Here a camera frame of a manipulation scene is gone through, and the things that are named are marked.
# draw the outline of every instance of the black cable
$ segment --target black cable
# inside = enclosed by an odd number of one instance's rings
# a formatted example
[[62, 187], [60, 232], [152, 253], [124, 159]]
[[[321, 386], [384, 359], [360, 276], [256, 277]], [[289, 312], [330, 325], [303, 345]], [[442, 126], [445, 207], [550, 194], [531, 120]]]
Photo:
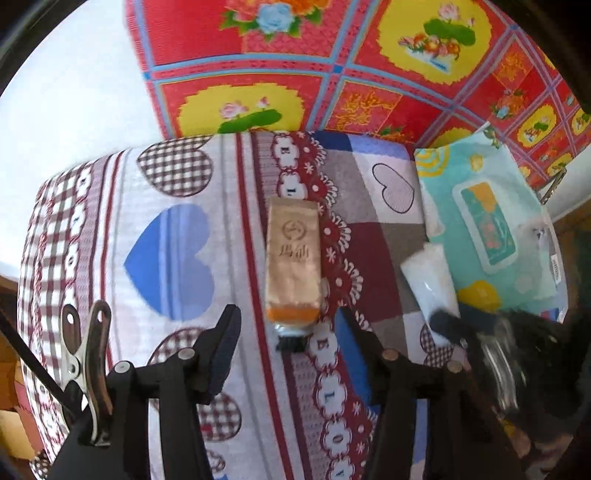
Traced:
[[0, 332], [6, 337], [6, 340], [10, 343], [12, 348], [17, 351], [17, 354], [23, 363], [35, 374], [43, 386], [49, 390], [51, 395], [53, 395], [70, 414], [75, 416], [76, 411], [79, 412], [80, 406], [76, 408], [75, 405], [72, 405], [72, 402], [66, 393], [60, 388], [56, 381], [53, 380], [47, 370], [43, 368], [43, 365], [41, 365], [39, 360], [37, 360], [37, 357], [33, 355], [33, 352], [29, 350], [29, 347], [8, 321], [2, 309], [0, 309]]

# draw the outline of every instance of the pink flower print
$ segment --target pink flower print
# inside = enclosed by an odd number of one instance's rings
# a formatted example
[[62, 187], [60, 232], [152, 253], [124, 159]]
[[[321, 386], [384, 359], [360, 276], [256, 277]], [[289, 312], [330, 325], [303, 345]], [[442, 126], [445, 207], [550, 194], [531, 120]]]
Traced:
[[248, 107], [243, 106], [240, 100], [235, 100], [234, 102], [226, 102], [220, 108], [220, 115], [225, 120], [231, 120], [232, 118], [236, 118], [241, 113], [248, 112]]
[[441, 4], [437, 14], [442, 20], [447, 21], [458, 21], [460, 20], [460, 8], [453, 4], [453, 2], [449, 2], [447, 4]]
[[269, 105], [270, 105], [270, 104], [269, 104], [269, 100], [268, 100], [268, 98], [267, 98], [267, 97], [263, 97], [263, 98], [261, 98], [261, 99], [258, 101], [258, 103], [257, 103], [257, 105], [256, 105], [256, 106], [257, 106], [257, 107], [259, 107], [259, 108], [262, 108], [262, 109], [264, 110], [264, 109], [265, 109], [265, 108], [267, 108]]

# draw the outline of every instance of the red patterned cloth
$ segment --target red patterned cloth
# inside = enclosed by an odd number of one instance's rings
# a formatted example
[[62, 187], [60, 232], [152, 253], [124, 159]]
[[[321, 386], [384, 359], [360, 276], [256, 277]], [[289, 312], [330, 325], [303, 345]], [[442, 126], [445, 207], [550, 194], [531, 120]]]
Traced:
[[167, 138], [337, 130], [415, 147], [489, 121], [533, 187], [591, 141], [591, 118], [488, 0], [128, 0]]

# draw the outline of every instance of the white wall
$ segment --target white wall
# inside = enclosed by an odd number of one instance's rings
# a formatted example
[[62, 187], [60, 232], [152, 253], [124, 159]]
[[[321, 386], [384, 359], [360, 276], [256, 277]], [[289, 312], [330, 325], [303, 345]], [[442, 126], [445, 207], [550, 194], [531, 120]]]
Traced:
[[41, 42], [0, 97], [0, 275], [18, 278], [45, 180], [161, 139], [124, 0], [89, 0]]
[[566, 167], [567, 173], [546, 207], [553, 221], [591, 199], [591, 145]]

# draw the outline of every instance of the checkered heart
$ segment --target checkered heart
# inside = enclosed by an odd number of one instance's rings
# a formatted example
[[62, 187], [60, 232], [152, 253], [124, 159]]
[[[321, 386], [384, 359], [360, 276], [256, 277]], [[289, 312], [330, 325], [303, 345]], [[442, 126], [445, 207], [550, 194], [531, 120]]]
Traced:
[[433, 336], [431, 335], [429, 328], [427, 328], [427, 325], [423, 325], [419, 340], [421, 343], [421, 348], [427, 354], [425, 360], [423, 361], [424, 365], [441, 368], [443, 365], [447, 365], [447, 363], [452, 359], [453, 346], [439, 348], [437, 345], [435, 345]]
[[212, 178], [211, 158], [201, 150], [211, 138], [175, 138], [154, 144], [140, 154], [138, 167], [159, 192], [190, 197], [202, 191]]
[[[148, 365], [164, 362], [183, 348], [191, 347], [203, 332], [201, 328], [185, 328], [168, 335], [152, 353]], [[156, 410], [157, 400], [152, 401]], [[206, 442], [223, 442], [235, 437], [242, 427], [242, 413], [236, 401], [221, 392], [209, 405], [197, 405], [199, 423], [203, 440]]]

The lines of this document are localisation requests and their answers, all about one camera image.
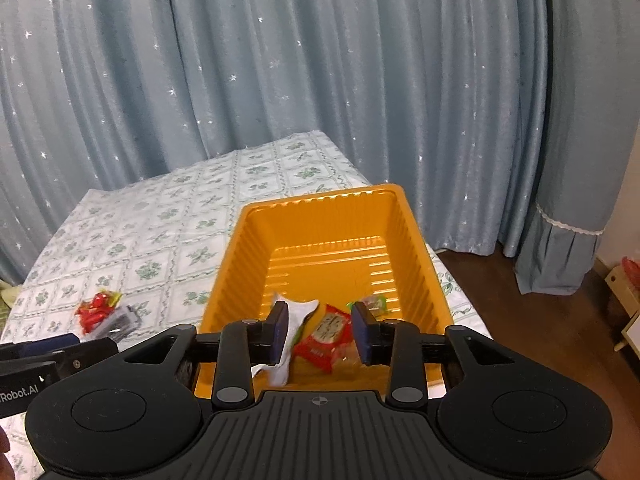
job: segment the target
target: floral tablecloth
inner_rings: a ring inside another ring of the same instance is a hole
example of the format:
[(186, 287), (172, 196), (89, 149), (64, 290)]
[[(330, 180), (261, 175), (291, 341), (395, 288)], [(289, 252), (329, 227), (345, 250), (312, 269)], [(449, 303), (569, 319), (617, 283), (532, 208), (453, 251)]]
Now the floral tablecloth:
[[(0, 342), (76, 332), (76, 305), (102, 287), (122, 291), (142, 320), (121, 350), (174, 324), (198, 324), (246, 204), (368, 185), (324, 133), (307, 132), (121, 190), (89, 190), (31, 269)], [(430, 255), (455, 322), (488, 335)], [(24, 414), (0, 424), (17, 480), (35, 478), (42, 469), (24, 434)]]

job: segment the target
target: plastic container
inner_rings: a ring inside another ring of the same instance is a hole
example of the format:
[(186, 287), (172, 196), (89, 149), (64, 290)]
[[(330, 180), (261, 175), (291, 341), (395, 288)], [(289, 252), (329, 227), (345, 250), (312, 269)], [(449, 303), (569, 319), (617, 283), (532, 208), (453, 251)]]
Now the plastic container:
[[(245, 206), (226, 249), (207, 303), (201, 332), (227, 323), (264, 319), (273, 293), (293, 301), (319, 300), (307, 336), (325, 304), (384, 294), (385, 317), (404, 319), (422, 332), (443, 333), (451, 315), (429, 253), (401, 187), (393, 184), (284, 198)], [(196, 394), (210, 396), (213, 365), (203, 365)], [(324, 374), (303, 358), (290, 367), (288, 390), (371, 390), (384, 393), (388, 367), (356, 374)], [(441, 381), (428, 365), (428, 381)], [(254, 379), (256, 395), (267, 379)]]

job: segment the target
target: curtain fold
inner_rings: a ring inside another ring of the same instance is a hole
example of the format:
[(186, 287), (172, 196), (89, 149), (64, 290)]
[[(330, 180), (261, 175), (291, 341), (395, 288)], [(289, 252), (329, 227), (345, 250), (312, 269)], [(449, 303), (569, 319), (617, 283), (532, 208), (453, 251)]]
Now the curtain fold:
[(433, 247), (518, 245), (544, 0), (0, 3), (3, 276), (25, 276), (89, 188), (313, 129), (403, 186)]
[(640, 116), (640, 0), (552, 0), (553, 77), (521, 292), (572, 294), (591, 269)]

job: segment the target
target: white lace trim
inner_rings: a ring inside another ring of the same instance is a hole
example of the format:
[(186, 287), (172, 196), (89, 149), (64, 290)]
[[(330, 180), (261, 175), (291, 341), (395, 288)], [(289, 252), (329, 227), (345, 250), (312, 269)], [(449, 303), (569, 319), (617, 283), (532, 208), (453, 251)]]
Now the white lace trim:
[(600, 236), (604, 232), (604, 229), (602, 229), (601, 231), (587, 231), (587, 229), (580, 229), (579, 227), (563, 224), (558, 220), (554, 220), (553, 218), (551, 218), (551, 216), (549, 216), (544, 211), (542, 211), (542, 208), (540, 207), (540, 204), (538, 202), (536, 202), (536, 209), (538, 210), (538, 212), (540, 213), (540, 216), (542, 216), (543, 219), (545, 219), (547, 222), (549, 222), (551, 225), (555, 227), (559, 227), (561, 229), (567, 229), (568, 231), (573, 231), (574, 233), (580, 233), (581, 235)]

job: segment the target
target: dark brown floor
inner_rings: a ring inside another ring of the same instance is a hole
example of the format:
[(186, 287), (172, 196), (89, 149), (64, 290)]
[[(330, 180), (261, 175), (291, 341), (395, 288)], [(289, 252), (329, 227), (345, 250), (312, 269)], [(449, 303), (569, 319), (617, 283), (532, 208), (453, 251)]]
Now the dark brown floor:
[(619, 306), (607, 307), (604, 281), (590, 272), (572, 296), (523, 296), (513, 260), (499, 250), (492, 256), (447, 251), (440, 257), (497, 342), (602, 397), (613, 416), (613, 435), (597, 471), (606, 480), (639, 479), (640, 366), (632, 351), (613, 351), (628, 317)]

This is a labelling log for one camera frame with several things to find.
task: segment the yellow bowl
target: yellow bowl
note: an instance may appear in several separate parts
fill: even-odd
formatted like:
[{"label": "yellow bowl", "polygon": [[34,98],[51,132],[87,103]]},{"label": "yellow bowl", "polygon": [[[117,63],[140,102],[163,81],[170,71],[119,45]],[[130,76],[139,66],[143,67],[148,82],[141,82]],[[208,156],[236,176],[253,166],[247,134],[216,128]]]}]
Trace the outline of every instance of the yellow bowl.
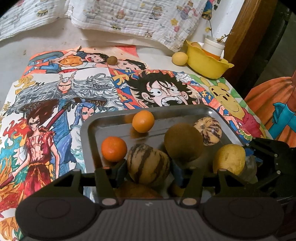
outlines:
[{"label": "yellow bowl", "polygon": [[188,45],[188,65],[197,73],[205,77],[218,79],[225,73],[226,70],[234,66],[233,64],[228,63],[225,59],[218,61],[213,57],[207,56],[199,43],[194,43],[194,46],[192,46],[193,42],[187,40],[186,42]]}]

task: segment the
*****
### Your task
Scan the material above for the string "several", returning each line that contains it.

### Solution below
This is a labelling log for one camera frame with several things to find.
note: an instance may appear in several separate parts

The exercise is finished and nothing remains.